* **About this task**
In the records that follow, locate every line with "left" and extract it.

* **Record excerpts**
▬▬▬
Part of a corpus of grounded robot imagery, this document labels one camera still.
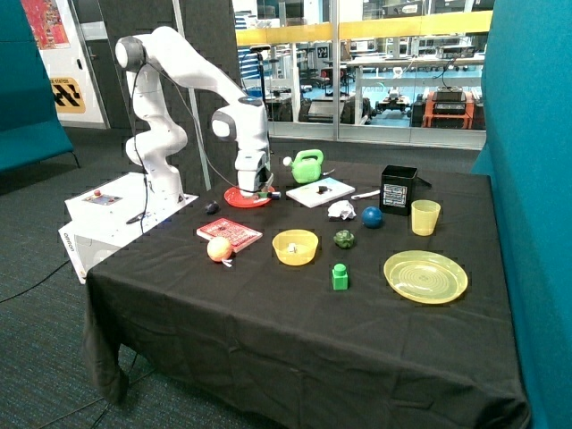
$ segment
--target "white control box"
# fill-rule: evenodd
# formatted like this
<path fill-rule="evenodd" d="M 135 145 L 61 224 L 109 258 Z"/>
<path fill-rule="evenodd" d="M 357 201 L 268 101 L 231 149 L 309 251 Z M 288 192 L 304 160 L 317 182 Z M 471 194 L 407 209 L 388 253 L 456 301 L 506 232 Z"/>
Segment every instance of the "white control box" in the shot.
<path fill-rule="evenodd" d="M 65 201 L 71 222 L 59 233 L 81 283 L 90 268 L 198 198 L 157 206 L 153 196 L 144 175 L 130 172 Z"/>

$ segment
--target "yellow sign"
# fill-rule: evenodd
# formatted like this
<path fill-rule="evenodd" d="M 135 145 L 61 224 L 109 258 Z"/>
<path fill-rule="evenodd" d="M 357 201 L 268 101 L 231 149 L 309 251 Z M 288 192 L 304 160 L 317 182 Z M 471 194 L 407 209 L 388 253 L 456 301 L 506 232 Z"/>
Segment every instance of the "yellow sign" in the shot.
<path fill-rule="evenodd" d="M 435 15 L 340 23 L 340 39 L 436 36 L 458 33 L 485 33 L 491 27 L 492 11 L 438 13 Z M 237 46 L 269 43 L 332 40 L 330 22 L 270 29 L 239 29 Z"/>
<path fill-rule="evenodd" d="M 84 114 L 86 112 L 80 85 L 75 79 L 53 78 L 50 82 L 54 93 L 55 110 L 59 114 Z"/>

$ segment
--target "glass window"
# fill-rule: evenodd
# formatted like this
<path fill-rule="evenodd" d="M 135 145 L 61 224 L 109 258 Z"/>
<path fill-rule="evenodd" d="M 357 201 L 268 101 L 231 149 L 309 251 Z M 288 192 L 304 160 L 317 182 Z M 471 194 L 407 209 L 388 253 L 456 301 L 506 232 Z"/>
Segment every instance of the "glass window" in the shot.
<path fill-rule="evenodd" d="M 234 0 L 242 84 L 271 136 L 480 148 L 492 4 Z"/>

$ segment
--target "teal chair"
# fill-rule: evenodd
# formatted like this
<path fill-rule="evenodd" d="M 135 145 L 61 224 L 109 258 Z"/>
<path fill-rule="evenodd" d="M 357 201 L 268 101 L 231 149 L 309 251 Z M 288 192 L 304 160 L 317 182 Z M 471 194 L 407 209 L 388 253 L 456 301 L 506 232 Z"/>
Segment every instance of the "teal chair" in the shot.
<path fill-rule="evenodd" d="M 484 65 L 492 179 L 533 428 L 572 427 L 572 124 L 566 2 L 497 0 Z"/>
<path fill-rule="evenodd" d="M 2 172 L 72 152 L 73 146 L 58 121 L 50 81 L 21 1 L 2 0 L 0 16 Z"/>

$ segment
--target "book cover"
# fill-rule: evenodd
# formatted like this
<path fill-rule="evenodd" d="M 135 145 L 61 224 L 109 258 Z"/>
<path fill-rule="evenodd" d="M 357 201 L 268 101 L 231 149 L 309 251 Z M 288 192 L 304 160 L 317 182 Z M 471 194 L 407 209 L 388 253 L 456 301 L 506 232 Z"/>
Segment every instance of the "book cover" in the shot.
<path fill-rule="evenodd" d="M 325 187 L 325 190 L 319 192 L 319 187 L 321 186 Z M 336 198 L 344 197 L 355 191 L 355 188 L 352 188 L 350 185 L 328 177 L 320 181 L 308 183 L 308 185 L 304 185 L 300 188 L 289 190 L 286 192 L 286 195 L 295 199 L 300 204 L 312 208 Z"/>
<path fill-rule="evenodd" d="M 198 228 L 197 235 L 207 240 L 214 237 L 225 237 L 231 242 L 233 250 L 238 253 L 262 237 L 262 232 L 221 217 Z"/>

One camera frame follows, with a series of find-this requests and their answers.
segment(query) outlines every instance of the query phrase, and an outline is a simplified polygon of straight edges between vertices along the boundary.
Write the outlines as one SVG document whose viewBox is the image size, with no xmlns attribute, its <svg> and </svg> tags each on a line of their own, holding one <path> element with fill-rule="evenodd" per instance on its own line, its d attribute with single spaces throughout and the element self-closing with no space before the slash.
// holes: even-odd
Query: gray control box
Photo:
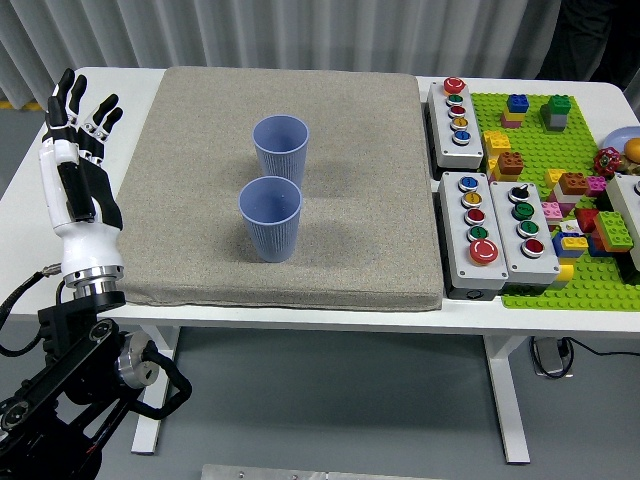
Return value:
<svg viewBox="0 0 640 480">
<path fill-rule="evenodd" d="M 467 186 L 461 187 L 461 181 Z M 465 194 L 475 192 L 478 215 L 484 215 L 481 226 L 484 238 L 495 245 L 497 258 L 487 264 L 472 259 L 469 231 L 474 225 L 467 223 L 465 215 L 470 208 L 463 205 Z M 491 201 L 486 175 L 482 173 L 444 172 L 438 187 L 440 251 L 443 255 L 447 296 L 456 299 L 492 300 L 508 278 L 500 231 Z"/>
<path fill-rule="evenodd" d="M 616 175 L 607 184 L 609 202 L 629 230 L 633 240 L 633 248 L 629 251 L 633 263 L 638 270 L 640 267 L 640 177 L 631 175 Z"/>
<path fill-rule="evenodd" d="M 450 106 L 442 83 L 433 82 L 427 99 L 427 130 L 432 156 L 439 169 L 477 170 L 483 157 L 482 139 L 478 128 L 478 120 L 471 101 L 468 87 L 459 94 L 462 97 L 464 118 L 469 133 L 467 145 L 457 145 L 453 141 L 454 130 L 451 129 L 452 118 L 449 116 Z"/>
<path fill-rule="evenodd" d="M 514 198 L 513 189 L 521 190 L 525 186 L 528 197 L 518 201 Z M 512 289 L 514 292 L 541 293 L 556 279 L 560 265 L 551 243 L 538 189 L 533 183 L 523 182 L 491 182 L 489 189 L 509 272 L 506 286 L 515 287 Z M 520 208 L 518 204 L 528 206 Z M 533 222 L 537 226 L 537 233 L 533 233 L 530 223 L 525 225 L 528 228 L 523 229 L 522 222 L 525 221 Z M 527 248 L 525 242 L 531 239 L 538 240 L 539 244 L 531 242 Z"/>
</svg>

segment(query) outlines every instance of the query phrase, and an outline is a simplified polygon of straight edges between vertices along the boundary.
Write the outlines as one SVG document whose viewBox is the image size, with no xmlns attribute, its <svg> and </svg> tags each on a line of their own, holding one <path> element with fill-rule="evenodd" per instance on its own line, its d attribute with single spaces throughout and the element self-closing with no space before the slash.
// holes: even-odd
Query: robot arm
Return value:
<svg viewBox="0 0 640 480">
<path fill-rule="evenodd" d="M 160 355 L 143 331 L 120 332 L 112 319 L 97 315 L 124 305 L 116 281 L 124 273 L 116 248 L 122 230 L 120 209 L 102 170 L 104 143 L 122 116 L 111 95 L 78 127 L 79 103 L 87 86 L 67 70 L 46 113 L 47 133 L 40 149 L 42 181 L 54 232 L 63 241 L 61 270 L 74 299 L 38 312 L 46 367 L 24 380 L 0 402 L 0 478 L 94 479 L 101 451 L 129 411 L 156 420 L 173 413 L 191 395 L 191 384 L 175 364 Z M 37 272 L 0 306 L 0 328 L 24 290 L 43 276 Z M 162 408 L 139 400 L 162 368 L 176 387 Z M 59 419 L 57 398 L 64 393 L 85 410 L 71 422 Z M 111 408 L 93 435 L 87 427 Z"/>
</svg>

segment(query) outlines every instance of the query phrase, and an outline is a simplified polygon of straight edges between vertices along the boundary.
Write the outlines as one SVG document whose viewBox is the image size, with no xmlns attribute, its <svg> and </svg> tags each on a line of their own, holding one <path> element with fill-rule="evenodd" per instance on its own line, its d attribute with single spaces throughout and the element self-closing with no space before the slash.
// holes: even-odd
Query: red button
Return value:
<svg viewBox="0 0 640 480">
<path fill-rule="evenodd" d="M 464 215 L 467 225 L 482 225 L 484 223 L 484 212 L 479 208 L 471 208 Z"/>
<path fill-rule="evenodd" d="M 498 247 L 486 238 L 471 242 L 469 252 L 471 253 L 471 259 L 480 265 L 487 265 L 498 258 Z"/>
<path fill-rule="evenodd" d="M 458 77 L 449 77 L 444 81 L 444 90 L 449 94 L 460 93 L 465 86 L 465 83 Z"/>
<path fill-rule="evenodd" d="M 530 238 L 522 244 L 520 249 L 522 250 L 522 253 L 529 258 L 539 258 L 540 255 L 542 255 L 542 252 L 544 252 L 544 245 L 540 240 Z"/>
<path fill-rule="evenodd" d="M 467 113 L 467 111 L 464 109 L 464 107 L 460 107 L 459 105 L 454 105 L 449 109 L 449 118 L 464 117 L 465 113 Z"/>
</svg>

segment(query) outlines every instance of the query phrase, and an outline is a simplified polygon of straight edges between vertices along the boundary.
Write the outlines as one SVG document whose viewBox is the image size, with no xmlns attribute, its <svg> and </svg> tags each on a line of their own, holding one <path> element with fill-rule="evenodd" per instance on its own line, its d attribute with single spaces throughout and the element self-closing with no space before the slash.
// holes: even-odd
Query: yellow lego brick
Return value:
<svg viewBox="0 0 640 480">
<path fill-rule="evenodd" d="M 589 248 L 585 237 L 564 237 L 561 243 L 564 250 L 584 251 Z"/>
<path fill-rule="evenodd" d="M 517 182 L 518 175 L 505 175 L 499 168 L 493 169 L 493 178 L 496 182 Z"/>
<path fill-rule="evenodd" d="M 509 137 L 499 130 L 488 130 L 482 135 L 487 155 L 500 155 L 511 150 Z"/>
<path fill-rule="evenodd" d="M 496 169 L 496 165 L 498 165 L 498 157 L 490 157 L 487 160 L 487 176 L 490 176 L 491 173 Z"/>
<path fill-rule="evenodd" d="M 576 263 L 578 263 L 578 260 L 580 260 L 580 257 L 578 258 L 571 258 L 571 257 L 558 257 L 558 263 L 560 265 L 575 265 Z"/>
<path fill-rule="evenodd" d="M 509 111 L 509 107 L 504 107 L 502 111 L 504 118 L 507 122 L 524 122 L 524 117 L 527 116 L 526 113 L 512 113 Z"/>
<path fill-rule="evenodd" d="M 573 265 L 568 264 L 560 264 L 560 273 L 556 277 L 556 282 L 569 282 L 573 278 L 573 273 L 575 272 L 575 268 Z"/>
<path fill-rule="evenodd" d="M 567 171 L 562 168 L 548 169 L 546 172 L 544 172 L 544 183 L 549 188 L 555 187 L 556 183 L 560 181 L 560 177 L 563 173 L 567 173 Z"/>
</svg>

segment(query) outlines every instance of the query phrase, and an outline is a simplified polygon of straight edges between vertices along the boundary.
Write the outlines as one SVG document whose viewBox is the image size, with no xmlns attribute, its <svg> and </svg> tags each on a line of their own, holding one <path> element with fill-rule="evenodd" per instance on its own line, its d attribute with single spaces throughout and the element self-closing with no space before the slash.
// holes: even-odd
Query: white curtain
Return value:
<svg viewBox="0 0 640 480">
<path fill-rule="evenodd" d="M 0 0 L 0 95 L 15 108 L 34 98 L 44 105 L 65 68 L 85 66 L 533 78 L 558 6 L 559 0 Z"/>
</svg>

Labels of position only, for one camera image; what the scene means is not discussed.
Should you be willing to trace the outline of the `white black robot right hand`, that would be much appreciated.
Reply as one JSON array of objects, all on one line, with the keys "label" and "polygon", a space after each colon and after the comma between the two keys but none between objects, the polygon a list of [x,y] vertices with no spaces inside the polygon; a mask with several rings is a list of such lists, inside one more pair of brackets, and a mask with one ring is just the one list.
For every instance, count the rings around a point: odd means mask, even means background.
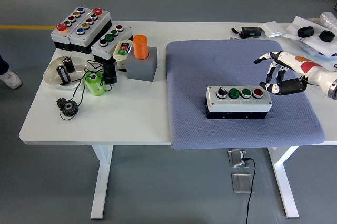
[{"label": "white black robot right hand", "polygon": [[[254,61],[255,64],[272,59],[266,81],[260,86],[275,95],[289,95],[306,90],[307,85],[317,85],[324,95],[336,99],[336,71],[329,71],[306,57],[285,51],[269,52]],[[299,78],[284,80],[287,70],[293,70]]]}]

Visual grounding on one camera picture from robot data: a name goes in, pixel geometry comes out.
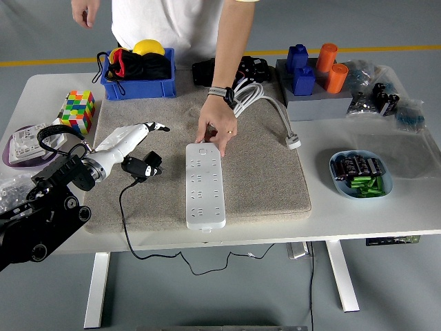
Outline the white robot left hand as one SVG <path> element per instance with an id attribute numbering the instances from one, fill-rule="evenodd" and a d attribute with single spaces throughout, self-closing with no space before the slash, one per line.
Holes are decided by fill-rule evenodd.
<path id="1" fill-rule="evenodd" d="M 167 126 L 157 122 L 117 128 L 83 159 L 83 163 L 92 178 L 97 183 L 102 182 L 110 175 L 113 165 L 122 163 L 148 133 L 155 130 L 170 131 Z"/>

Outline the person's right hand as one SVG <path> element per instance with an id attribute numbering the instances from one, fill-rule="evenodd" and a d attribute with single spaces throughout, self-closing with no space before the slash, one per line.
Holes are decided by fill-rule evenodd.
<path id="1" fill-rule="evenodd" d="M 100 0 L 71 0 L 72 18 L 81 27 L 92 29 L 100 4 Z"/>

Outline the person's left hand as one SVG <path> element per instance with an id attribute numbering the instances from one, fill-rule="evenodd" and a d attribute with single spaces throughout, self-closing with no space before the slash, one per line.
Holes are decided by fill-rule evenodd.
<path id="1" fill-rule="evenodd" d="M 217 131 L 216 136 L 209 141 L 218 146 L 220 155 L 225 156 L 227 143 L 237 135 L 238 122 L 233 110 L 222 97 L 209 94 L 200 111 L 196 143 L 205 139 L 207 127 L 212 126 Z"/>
▬▬▬
* **Solution for this problem**
Outline the white robot left hand as one SVG <path> element per instance with an id attribute numbering the instances from one, fill-rule="evenodd" and a d attribute with single spaces throughout, self-closing with no space before the slash, one per line.
Outline the person's left hand as one SVG <path> element per instance with an id attribute numbering the instances from one, fill-rule="evenodd" and a d attribute with single spaces throughout, self-closing with no space before the slash, one per line.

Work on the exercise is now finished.